Emulating others and fat-tailed distributions

04 April 13. [link] PDF version

I finally posted my paper on leptokurtic (fat-tailed) outcomes to arXiv. I started writing it as part of my dissertation, so it took over a decade to put out. I'm still not entirely happy with it--it's two subpapers that don't meet as well as I want them to:

I've always thought that emulation is such a blatantly clear facet of human behavior, and was struck by how the economics literature largely ignores it. Your typical econ textbook starts off by saying that agents have a utility function which we will take as the given starting point, making as few assumptions as possible about what's in that function. If people have a strong preference for giving away their money, the textbook advises that our only job as economists is to model the implications of that preference. But then we go to the journals, and we find a rather narrow range of utility functions assumed. They have to be out there somewhere, but I never found a paper in a mainstream econ journal that was willing to assume that agents get direct benefit from emulating others.

Nonetheless, emulative behavior is fundamental to being human: mothers emulate their babies, who emulate their mothers; con men and magicians devise tricks that depend on how it can sometimes take effort to not emulate another person; cliques of people who grow to behave similarly are abundant, and not just in high school; people pay good money for fashion magazines that instruct the reader on how to dress like everybody else--even what underwear is fashionable.

We can sometimes explain away certain aspects of emulative behavior as really being something more direct.
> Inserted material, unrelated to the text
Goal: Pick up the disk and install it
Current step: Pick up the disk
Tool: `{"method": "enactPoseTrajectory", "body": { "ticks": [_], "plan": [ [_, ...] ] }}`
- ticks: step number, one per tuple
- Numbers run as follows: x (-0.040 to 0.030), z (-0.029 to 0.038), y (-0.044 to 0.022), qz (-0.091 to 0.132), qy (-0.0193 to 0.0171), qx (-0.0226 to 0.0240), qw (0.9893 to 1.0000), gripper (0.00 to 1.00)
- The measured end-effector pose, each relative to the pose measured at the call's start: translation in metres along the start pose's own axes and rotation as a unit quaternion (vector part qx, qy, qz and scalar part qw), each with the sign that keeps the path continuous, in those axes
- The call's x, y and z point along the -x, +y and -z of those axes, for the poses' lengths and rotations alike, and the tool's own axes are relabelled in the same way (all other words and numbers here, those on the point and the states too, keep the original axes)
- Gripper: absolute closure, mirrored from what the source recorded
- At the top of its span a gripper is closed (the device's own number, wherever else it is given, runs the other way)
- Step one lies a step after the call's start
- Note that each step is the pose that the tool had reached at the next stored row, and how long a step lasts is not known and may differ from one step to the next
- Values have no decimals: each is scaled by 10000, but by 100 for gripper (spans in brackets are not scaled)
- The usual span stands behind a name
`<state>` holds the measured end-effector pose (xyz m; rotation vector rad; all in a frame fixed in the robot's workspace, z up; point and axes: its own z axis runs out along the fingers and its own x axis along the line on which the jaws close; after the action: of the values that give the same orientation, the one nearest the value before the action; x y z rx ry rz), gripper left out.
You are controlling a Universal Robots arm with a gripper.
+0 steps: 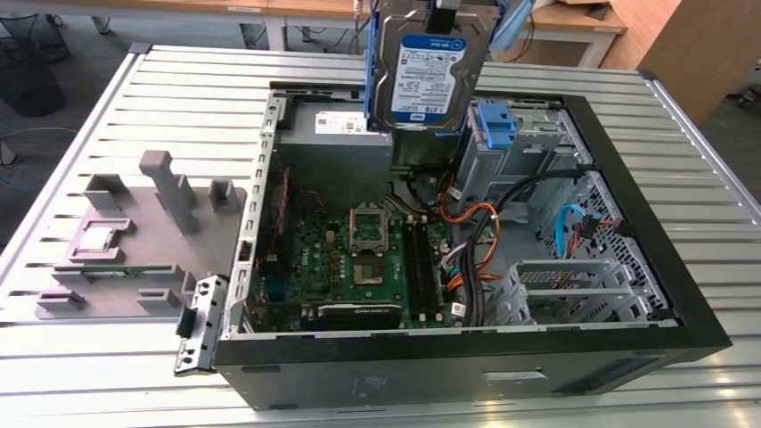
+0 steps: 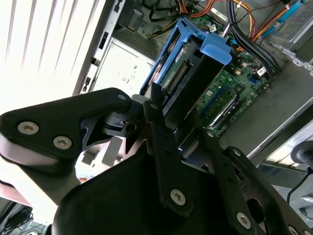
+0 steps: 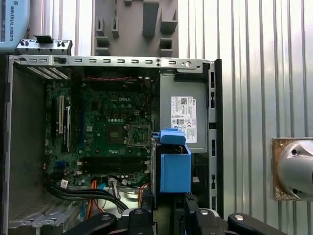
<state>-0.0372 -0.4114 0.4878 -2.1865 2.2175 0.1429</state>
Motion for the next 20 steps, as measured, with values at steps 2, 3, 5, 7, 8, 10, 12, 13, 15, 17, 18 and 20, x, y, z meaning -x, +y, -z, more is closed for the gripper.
{"method": "enactPoseTrajectory", "body": {
  "ticks": [2,3,5,7,8,10,12,13,15,17,18,20],
  "plan": [
    [-18,1,-4,0,0,0,10000,65],
    [-28,2,-7,0,0,0,10000,65],
    [-47,3,-11,0,0,0,10000,65],
    [-67,3,-16,0,0,0,10000,65],
    [-77,4,-18,-1,0,0,10000,65],
    [-100,5,-22,0,0,0,10000,65],
    [-124,6,-26,0,0,0,10000,65],
    [-137,7,-28,0,0,0,10000,65],
    [-164,8,-32,0,0,0,10000,65],
    [-190,10,-35,0,0,0,10000,65],
    [-204,10,-37,0,0,0,10000,65],
    [-233,11,-41,0,0,0,10000,65]
  ]
}}
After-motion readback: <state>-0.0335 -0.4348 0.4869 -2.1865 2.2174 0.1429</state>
For example, the actions of others imparts information, and gathering information is expensive. So if somebody else buys product A , that should provide information to you that product A is better. Of course, this works iff the other party has information, and isn't just imitating somebody else or making a random draw. There are network externalities, wherein a product you buy is worth more when there are others on the same network or using the same standard, which produce a narrowly-rational motivation to emulate others.
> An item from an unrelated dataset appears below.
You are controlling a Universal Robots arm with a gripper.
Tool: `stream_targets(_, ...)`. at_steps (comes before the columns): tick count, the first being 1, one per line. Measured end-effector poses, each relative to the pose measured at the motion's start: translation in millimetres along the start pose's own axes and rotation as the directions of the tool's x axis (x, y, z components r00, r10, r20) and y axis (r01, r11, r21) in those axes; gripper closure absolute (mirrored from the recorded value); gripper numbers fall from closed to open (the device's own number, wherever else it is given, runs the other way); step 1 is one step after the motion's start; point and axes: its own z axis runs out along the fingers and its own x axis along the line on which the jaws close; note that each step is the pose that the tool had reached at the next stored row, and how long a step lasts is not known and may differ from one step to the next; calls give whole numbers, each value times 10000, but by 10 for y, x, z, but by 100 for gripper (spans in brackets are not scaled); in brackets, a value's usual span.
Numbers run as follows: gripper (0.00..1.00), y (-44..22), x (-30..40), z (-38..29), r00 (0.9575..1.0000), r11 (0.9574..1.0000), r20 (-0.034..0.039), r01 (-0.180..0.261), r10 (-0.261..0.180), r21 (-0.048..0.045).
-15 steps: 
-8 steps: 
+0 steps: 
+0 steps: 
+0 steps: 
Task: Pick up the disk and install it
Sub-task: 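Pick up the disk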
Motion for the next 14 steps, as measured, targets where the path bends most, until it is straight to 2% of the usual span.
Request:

Depending on the assumptions you want to make, the outcomes from the emulation-for-information or emulation-for-network story can be equivalent to the outcomes from the direct emulation story. The only difference is that those stories are special cases, and so applicable to fewer situations.
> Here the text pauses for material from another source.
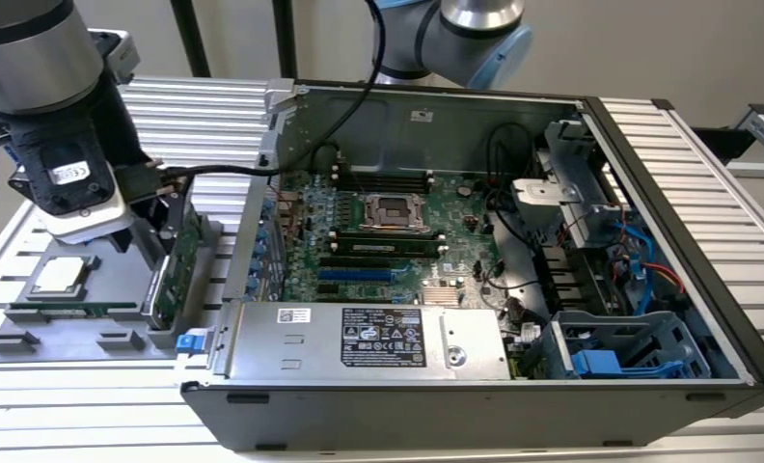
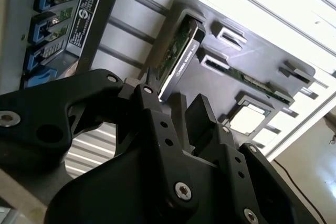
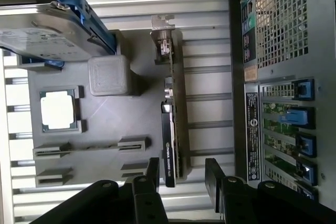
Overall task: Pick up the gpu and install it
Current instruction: 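Pick up the gpu and move the gpu toward the slot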
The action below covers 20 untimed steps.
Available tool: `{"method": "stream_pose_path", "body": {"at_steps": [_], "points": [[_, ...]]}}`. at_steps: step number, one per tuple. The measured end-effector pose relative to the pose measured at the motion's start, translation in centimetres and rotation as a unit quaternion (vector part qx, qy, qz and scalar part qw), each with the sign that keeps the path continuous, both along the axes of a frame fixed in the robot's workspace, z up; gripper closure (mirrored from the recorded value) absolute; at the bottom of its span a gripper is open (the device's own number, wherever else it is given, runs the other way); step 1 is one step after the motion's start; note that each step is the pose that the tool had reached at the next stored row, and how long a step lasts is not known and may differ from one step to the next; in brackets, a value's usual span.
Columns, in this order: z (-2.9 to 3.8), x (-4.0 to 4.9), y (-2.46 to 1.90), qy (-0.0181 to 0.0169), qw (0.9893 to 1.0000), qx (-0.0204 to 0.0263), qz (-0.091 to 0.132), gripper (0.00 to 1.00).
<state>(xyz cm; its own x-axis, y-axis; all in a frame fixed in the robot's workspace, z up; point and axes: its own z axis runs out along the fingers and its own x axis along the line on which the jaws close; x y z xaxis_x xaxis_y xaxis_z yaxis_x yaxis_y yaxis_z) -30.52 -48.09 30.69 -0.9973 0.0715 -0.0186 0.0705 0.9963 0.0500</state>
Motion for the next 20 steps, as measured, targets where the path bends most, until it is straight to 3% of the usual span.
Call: {"method": "stream_pose_path", "body": {"at_steps": [20], "points": [[-1.34,-0.7,0.01,-0.0009,1.0,0.0001,0.0,0.0]]}}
The broad intended lesson of my arXiv paper is that when you see a fat-tailed distribution, or a widening gap between the winners and losers, then a social emulation story should pop into your mind. Emulation causes a bit more push to the extreme outcomes--if, without any emulation, private tastes would lead to 65% taking some action, we can expect that if people have some slight preference to emulate the majority, then the same private tastes would lead to maybe 67% taking the action. Apply this to every level of action, and you've transformed your private-tastes distribution to have fatter tails.

There are some obvious cases where the herd-following story already comes up, especially in the case of blockbusters and flops, including movies (see the paper by de Vaney and Walls, cited in my arXiv paper) and cities (which are pretty obviously a network). But there are more subtle cases, and cases where a lot of parties want to pretend that emulation doesn't happen. The stock market is such a case, because none of the heroes in any Ayn Rand novels had any interest in emulating others. As I mention in the paper's conclusion, Congressional roll call votes provide another such case.

Further, here in the real world, equity traders and Congressfolk do have their own opinions, and we can't expect a lot of their positions to be based on pure emulation. Nor does the data demonstrate a bifurcated blockbuster/flop dichotomy in equity returns or vote counts. If we had a simple Central Limit Theorem at play, and people independently took positions, we'd expect a Normal distribution of returns or vote counts. Instead, we see distributions that are bell curves with fatter tails than the Normal. The paper demonstrates that we can explain this spreading-out via an emulative component to the decision process.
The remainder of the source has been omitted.